The Many Benefits of Micro-Manufactured Devices
With the diverse array of technology found in MEMS now covered, it’s not hard to see how this hardware may be used for several different applications — with advantages for doctors and patients. Today, MEMS technology is used in a myriad of medical fields, including cardiology, critical and emergency care, oncology, ophthalmology, pulmonology, and neurocritical care.
One of the most commonly used types of MEMS devices is a pressure sensor, which accurately and reliably measures pressure in situ (at the source) of several clinical conditions, including those of the heart, brain, airways, and spine.

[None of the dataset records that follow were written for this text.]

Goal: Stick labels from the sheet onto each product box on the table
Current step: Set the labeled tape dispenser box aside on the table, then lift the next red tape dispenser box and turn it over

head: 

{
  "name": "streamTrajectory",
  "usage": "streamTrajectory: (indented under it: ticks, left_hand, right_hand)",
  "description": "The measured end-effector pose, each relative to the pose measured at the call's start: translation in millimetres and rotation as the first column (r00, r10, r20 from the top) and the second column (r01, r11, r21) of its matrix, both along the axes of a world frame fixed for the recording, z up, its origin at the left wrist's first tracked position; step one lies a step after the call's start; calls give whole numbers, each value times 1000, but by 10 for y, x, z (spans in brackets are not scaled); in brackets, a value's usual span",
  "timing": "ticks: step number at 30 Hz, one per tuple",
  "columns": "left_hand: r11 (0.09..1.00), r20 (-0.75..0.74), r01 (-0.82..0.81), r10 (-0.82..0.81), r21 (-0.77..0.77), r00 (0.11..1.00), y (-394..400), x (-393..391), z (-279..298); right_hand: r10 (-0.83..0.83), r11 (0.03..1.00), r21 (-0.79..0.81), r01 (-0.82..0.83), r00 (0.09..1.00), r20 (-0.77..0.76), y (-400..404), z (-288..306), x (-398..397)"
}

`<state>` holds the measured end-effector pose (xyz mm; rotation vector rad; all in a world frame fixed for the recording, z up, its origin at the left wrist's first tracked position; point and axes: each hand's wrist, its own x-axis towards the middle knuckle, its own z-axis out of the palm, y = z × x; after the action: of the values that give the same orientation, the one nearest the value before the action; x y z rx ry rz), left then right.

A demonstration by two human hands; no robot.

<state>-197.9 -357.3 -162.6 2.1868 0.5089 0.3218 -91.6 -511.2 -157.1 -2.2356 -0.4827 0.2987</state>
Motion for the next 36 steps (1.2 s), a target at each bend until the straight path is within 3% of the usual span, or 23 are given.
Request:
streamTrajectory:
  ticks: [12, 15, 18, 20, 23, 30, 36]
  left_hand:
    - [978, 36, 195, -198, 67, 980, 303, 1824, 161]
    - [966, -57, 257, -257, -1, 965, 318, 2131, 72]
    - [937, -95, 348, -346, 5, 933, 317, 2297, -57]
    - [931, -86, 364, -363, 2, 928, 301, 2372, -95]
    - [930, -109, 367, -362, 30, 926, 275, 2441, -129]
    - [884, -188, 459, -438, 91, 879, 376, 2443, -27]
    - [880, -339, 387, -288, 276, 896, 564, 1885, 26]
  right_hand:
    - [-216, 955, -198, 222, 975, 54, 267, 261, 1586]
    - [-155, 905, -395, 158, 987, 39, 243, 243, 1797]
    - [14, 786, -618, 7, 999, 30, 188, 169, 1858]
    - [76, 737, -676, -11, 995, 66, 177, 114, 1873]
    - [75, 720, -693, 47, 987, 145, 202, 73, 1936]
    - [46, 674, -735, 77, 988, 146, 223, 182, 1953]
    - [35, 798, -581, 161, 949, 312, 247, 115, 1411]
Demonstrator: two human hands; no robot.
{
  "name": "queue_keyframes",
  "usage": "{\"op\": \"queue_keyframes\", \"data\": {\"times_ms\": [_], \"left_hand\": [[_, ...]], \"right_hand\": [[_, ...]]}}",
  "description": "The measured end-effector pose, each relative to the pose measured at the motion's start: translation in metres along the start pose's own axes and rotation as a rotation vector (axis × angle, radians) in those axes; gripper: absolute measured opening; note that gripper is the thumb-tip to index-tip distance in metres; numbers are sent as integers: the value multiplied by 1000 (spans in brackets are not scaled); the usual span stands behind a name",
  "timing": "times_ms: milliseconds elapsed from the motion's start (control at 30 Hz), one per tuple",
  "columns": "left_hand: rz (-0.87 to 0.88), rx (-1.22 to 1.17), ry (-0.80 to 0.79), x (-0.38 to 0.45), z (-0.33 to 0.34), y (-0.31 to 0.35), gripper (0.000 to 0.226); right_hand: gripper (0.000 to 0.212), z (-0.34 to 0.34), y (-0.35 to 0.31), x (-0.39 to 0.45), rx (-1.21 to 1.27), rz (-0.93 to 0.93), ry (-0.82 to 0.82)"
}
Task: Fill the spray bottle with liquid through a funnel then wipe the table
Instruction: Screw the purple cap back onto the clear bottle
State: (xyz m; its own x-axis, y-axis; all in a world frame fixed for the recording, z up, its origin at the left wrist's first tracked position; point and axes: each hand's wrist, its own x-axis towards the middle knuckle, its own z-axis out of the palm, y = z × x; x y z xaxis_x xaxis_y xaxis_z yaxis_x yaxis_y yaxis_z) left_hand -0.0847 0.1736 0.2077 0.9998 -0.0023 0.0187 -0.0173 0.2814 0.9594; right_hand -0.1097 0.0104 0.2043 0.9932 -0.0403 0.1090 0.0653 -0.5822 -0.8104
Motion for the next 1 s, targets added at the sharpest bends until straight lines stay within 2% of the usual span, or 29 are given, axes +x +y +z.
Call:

These pressure readouts can help medical professionals find abnormalities and diagnose their causes.
Precision, accuracy, and overall functional performance aside, MEMS-powered micro-devices have another advantage that directly benefits patients: their size. The body doesn’t do well harboring foreign objects — no matter how sanitized. Surgical instruments, diagnostics devices, and other synthetics can increase the risk of infection and trigger unwanted responses.
Likewise, larger medical instruments can create ancillary damage that can take longer to heal. With smaller devices, comes smaller incisions and less disruption within the body, leading to fewer complications and shorter healing times overall.
Micro-Manufacturing: Considerations for Producers and Buyers
With micro-manufacturing continuing to improve and expand, there are more opportunities than ever for producers and buyers. Below, rapid tooling, prototyping, and manufacturing company Star Rapid has outlined a few considerations for anyone looking to explore micro-manufacturing further.
- Resins are heat-sensitive. Typically, micro parts are made from technical resins, which tend to be more heat sensitive. Small molding machines, with shorter barrels and smaller shot weights, can process this material more quickly, thereby avoiding the heat degradation that can otherwise happen on larger machines.
- Small molds benefit from hot runners. Micro-molding machines use hot runner systems with multiple drops to carefully regulate temperatures in every zone. This is easier to do with molds that are typically about 40% the size of conventional counterparts.
- Fillers can be used to strengthen parts. Fillers are a great way to strengthen small parts. However, they can be a problem if the gate size is small enough to be clogged or blocked by the filler.
- Plasticizing of the melt must be perfect. Precise plasticizing is necessary to ensure complete packing of very small part features and to avoid sink, which would otherwise be untenable on a small part with little margin for error.
- Small injection machines save money. Industrial surveys over the last several years have shown that roughly 35% of the plastic components used in commercial products can be made with small injection machines (typically 10 tons or less). This represents the potential savings of millions of tons of plastic that would otherwise be scrapped in larger machines with bigger barrels, gates, and runners.
Gordon Styles is the founder and President of Star Rapid Manufacturing Co., Ltd. Native to the UK, he was an early industry leader in rapid product development and 3D printing. Gordon has more than 35 years’ experience in the UK and China in advanced manufacturing and rapid prototyping.